I'm taking a class on Python, so I'm definitely not using it on a day to day basis but am trying my best to learn. One of my assignments is to read data from a csv file and get the average beginning weight of males and females in the file. I'm not allowed to use Pandas or any other external packages so am just importing csv to read the data. My issue is, I can do the calculations for the first condition but when it gets to the second condition, it's returning the error, 'division by zero.' I have no idea what I'm doing wrong and was hoping someone could help me. I have confirmed the values for males and females by looking at the file and there is data for both.
This is the code that's returning 'division by zero.' If I reverse the rows and do males first instead of females, it does the same for females.

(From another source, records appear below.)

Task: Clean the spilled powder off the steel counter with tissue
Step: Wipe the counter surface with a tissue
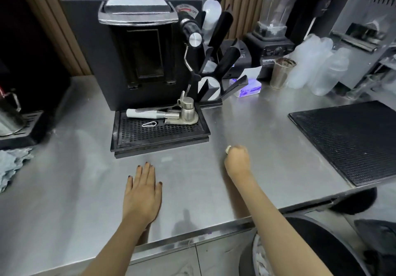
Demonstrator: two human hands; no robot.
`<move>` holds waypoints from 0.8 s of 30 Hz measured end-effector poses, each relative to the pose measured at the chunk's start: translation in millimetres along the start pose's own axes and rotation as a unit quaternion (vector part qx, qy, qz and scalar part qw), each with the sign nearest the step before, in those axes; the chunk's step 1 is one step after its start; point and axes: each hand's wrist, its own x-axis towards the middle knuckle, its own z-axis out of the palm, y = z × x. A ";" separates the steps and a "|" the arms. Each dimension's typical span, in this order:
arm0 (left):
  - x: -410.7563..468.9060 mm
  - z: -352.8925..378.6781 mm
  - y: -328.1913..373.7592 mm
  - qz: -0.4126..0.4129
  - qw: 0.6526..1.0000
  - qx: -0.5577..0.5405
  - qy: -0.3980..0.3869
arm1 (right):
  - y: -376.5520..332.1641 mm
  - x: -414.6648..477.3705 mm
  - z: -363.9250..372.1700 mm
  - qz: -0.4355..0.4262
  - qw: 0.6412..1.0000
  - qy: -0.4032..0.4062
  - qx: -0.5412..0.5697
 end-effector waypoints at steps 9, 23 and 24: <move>2.3 5.0 -5.8 -0.001 1.000 0.011 0.001 | 24.3 -69.3 3.8 -0.067 0.998 -0.010 -0.011; 2.5 7.9 -3.5 -0.007 1.000 0.006 0.005 | 7.9 -84.2 19.7 -0.142 0.989 0.015 0.044; 2.4 8.0 -3.7 -0.007 1.000 0.001 0.007 | 10.9 -65.4 12.9 -0.073 0.996 0.034 0.045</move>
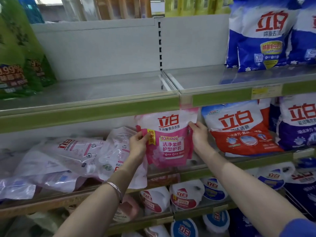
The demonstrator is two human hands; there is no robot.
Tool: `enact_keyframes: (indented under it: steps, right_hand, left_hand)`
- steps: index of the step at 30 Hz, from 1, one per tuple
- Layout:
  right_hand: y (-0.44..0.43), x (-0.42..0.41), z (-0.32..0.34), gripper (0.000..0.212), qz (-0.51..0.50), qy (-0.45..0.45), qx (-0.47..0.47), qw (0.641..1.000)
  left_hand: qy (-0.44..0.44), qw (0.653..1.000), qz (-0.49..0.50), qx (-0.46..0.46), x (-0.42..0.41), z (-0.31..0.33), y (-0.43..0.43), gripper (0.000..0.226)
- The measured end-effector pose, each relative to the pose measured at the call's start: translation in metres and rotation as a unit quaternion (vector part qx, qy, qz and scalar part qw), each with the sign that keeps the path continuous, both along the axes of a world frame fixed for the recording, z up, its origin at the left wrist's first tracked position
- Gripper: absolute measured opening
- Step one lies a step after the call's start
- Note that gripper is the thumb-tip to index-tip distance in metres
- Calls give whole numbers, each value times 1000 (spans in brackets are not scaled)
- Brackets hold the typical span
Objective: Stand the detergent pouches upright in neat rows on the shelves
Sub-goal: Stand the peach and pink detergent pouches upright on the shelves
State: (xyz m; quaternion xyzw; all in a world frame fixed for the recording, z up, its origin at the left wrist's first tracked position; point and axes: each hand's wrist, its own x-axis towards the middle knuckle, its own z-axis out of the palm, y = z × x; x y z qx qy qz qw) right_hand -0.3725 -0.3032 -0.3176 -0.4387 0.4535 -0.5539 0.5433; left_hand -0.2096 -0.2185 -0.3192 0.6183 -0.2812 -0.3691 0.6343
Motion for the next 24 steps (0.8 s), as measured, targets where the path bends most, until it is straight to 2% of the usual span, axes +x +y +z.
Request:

If I just print out f_weight and m_weight, f_weight is populated, m_weight returns [].
import csv
def avg_start_weight(csv_data):
with open(csv_data, newline='') as csv_file:
csv_reader = csv.reader(csv_file, delimiter='|')
f_weight = [float(row[1]) for row in csv_reader if row[0] == 'F']
m_weight = [float(cell[1]) for cell in csv_reader if cell[0] == 'M']
f_average = sum(f_weight) / len(f_weight)
m_average = sum(m_weight) / len(m_weight)
print(f'2. The average female beginning weight is {f_average:.2f} and the average male beginning weight is {m_average:.2f}')
csv_file.close()
csv_data = 'freshman_kgs.csv'
avg_start_weight(csv_data)
I did get it to work this way but am guessing I shouldnt need to close and re-open the file each time I want to test a different condition, so wanted to see if I could get some help figuring out what Im doing wrong:
import csv
def avg_start_weight(csv_data):
with open(csv_data, newline='') as csv_file:
csv_reader = csv.reader(csv_file, delimiter='|')
f_weight = [float(row[1]) for row in csv_reader if row[0] == 'F']
f_average = sum(f_weight) / len(f_weight)
print(f'2. Average female beginning weight: {f_average:.2f}')
csv_file.close()
with open(csv_data, newline='') as csv_file:
csv_reader = csv.reader(csv_file, delimiter='|')
m_weight = [float(row[1]) for row in csv_reader if row[0] == 'M']
m_average = sum(m_weight) / len(m_weight)
print(f'Average male beginning weight: {m_average:.2f}')
csv_file.close()
csv_data = "freshman_kgs.csv"
avg_start_weight(csv_data)
The last thing I tried was this and it also returns 'division by zero' depending on which calculation I put second:
import csv
def avg_start_weight(csv_data):
with open(csv_data, newline='') as csv_file:
csv_reader = csv.reader(csv_file, delimiter='|')
m_weight = [float(row[1]) for row in csv_reader if row[0] == 'M']
m_weight_avg = sum(m_weight) / len(m_weight)
print(f'The average beginning weight for males was {m_weight_avg:.2f}')
f_weight = [float(row[1]) for row in csv_reader if row[0] == 'F']
f_weight_avg = sum(f_weight) / len(f_weight)
print(f'The average beginning weight for females was {f_weight_avg:.2f}')
csv_data = "freshman_kgs.csv"
avg_start_weight(csv_data)
I'm not at all asking for someone to do my homework for me, I'm trying my best to understand this and figure it out myself but am stuck. I really appreciate any help that I get. Ive been looking at others questions and most of them are using Pandas so weren't of much use to me unfortunately.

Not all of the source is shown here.